Poèmes Victor Hugo Le Pape On construit une Église

On construit une Église

L’ARCHEVÊQUE

Hommes qui bâtissez une église, il importe
D’en faire magnifique et superbe la porte
Pour que la foule y puisse entrer facilement ;
Employez-y le bronze et l’or, le diamant,
L’onyx, le saphir ; rien n’est trop beau pour l’église ;
Que la façade soit auguste, et qu’on y lise
Ce nom, Jéhovah, comme à travers des éclairs ;
Que le clocher répande un hymne dans les airs
Et que son tremblement se communique aux âmes ;
Et que le peuple sente, enfants, vieillards et femmes,
En regardant ce temple avec un saint frisson,
Qu’on a sur le seigneur mesuré la maison
Et la grandeur du lieu sur la grandeur de l’hôte ;
Que la crypte soit vaste et que la nef soit haute ;
Que L’HOMME entende là passer confusément
La faute et le pardon, divin chuchotement ;
Que le saint-livre ouvert soit sur la sainte-table ;
Que l’évêque ait son trône et Jésus son étable ;
Que les prêtres, par qui vos torts sont expiés,
Aient une natte épaisse et tiède sous leurs pieds ;
Que l’âme croie, en l’ombre où flottent les saints-voiles,
Entrevoir une obscure éclosion d’étoiles
Comme au fond des forêts dans la vapeur des soirs ;
Qu’on y sente osciller les vagues encensoirs ;
Que l’autel, entouré d’un solennel murmure,
Ait la splendeur sinistre et sombre d’une armure,
Car le céleste esprit combat l’esprit charnel,
Et nul ne doit sans crainte approcher l’Éternel ;
Pas d’ornement grossier, pas de matières viles ;
Quand Salomon disait aux bâtisseurs de villes :
― Bâtissez sur la roche et non sur le limon ―
Hiram, maçon du temple, écoutait Salomon ;
Donc obéissez-moi.

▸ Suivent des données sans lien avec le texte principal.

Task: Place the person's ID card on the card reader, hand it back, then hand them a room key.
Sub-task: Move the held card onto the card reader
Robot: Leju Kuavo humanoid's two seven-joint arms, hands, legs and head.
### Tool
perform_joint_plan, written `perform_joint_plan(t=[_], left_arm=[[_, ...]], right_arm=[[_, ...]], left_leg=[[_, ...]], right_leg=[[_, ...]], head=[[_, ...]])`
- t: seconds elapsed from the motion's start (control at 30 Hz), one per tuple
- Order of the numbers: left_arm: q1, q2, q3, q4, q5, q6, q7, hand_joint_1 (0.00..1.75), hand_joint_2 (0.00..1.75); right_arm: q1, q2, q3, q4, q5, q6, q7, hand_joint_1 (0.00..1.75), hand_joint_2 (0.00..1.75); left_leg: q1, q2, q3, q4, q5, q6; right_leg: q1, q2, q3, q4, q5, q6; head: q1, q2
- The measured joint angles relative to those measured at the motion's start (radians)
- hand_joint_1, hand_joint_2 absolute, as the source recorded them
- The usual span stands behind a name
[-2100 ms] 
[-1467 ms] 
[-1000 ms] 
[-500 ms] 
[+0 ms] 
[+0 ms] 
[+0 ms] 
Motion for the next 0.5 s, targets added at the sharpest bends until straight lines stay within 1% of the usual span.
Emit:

Faites un fier mélange
Du Raphaël pudique et du grand Michel-Ange ;
Peignez sur la muraille Adam qu’Ève tenta,
Moïse au Sinaï, Jésus au Golgotha,
Les Géants terrassés malgré leur haute taille,
Job, et l’effarement des chevaux de bataille ;
Tout ce qui foudroya, tout ce qui rayonna,
Festin de Balthasar et noces de Cana,
Doit faire flamboyer et resplendir les fresques ;
Mariez l’arc lombard aux ogives moresques ;
Que la statue alterne avec les noirs tableaux ;
Une église doit être un large espace, enclos
De bons murs, préservé des vents et des tempêtes ;
Prêtres, emplissez-la de fleurs les jours de fêtes ;
Tout ce qui vient du ciel, l’église le contient ;
Un roi qui la voudrait orner comme il convient,
Épuiserait Golconde et n’y pourrait suffire ;
Prodiguez-y l’airain, le jaspe et le porphyre
Que n’atteint pas la rouille et né mord pas le ver.

LE PAPE

Et mettez-y des lits pour les pauvres l’hiver.